YOUR ASSIGNMENT: Set down exactly the lines below, starting at the one that contains "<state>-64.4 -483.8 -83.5" and ending at the one that contains "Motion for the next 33", with both of those lines included and nothing else.

Stored items from a collection:
^^^^^^^^
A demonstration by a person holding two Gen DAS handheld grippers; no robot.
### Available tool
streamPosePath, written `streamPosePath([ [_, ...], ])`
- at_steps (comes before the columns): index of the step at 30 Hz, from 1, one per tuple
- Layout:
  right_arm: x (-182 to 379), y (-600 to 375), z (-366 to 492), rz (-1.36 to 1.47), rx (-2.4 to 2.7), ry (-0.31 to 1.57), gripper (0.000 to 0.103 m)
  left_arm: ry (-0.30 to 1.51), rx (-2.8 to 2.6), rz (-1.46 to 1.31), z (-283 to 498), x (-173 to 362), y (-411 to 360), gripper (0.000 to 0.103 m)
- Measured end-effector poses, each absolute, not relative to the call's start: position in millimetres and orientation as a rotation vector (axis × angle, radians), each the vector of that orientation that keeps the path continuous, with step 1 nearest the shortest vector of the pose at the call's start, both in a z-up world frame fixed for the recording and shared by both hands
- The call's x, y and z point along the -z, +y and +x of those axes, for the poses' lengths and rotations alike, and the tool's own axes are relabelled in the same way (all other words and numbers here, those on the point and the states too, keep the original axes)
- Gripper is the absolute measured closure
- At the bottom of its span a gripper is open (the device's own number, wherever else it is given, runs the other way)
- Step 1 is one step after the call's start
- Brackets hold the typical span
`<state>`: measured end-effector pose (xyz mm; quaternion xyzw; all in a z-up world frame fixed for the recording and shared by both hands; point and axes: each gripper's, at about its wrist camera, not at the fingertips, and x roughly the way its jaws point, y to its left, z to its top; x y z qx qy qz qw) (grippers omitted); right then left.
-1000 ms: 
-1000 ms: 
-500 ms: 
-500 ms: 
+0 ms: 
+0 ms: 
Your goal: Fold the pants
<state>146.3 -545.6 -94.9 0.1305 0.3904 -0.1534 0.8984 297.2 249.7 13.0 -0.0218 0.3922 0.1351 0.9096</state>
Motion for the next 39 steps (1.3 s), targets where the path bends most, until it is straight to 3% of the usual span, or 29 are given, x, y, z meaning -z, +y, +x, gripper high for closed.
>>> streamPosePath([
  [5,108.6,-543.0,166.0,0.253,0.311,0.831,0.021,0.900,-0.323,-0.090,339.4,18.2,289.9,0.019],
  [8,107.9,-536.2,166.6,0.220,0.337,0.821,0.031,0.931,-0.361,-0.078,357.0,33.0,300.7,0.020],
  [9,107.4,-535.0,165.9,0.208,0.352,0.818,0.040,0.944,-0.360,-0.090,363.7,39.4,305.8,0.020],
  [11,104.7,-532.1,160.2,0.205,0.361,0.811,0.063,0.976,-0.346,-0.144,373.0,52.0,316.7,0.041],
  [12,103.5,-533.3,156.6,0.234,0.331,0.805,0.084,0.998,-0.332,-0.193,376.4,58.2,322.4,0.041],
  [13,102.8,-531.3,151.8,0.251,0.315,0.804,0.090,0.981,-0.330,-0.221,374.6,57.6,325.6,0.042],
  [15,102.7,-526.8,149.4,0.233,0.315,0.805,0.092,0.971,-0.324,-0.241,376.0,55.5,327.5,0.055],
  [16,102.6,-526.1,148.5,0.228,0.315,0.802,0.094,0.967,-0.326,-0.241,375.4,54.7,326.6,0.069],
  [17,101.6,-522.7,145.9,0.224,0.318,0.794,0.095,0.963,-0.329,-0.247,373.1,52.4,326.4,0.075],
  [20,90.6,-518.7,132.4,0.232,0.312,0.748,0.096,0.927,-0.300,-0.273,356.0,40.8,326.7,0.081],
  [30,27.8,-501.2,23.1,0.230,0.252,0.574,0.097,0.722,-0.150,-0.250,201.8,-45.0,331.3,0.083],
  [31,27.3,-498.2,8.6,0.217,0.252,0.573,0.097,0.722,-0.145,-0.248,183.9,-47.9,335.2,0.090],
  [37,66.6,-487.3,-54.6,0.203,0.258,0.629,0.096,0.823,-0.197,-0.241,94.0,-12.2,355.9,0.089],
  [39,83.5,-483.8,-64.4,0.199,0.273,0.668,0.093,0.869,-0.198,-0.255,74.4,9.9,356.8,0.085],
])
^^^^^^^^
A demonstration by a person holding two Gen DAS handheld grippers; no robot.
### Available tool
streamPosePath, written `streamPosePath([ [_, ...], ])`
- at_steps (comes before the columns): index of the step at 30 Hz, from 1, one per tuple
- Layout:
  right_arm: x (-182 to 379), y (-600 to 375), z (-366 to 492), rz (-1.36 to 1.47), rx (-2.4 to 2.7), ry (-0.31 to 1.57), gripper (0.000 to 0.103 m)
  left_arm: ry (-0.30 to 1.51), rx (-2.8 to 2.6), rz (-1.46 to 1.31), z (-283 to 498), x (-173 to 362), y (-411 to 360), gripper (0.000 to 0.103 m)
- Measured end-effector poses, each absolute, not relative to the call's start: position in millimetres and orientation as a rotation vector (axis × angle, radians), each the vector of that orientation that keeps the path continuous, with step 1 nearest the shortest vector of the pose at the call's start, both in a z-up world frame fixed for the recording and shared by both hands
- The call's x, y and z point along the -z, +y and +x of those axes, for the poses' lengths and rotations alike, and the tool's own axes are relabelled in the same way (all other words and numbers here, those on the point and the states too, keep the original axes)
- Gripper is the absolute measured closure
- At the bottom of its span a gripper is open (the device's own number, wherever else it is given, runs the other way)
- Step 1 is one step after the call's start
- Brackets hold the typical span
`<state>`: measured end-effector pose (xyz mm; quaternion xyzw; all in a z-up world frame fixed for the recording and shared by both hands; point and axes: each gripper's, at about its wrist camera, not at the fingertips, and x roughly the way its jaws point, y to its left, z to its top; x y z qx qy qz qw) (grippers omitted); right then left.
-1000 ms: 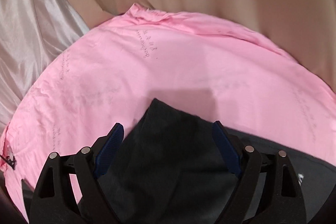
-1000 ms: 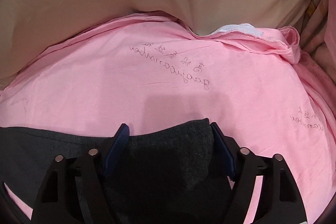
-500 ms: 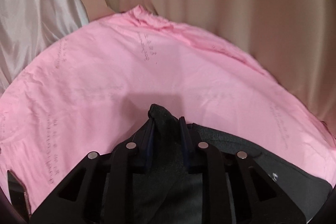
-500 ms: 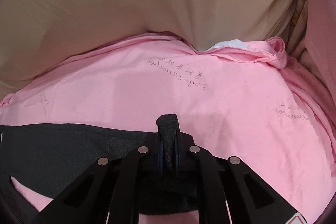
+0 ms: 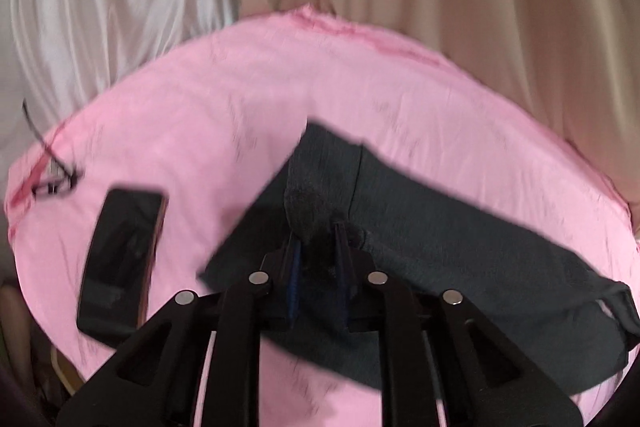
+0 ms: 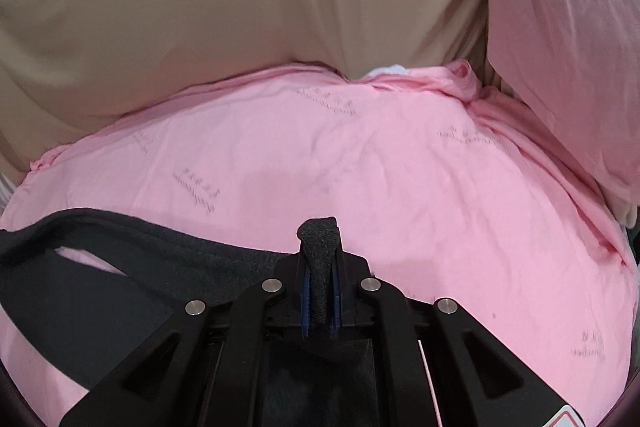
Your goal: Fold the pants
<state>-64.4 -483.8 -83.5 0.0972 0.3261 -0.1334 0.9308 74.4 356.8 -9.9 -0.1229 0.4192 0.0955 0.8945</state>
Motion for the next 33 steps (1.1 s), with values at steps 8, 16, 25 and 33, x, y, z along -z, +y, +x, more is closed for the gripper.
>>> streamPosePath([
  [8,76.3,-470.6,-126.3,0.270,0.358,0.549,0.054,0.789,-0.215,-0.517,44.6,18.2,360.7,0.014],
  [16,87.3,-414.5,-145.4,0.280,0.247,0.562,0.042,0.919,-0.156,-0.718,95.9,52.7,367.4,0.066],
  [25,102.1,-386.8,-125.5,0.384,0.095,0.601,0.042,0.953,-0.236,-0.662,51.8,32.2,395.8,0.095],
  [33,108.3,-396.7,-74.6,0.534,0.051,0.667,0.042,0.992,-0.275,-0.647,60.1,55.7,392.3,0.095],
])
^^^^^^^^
TASK RESPONSE:
<state>-64.4 -483.8 -83.5 0.0972 0.3261 -0.1334 0.9308 74.4 356.8 -9.9 -0.1229 0.4192 0.0955 0.8945</state>
Motion for the next 33 steps (1.1 s), with values at steps 8, 16, 25 and 33, x, y, z along -z, +y, +x, more is closed for the gripper.

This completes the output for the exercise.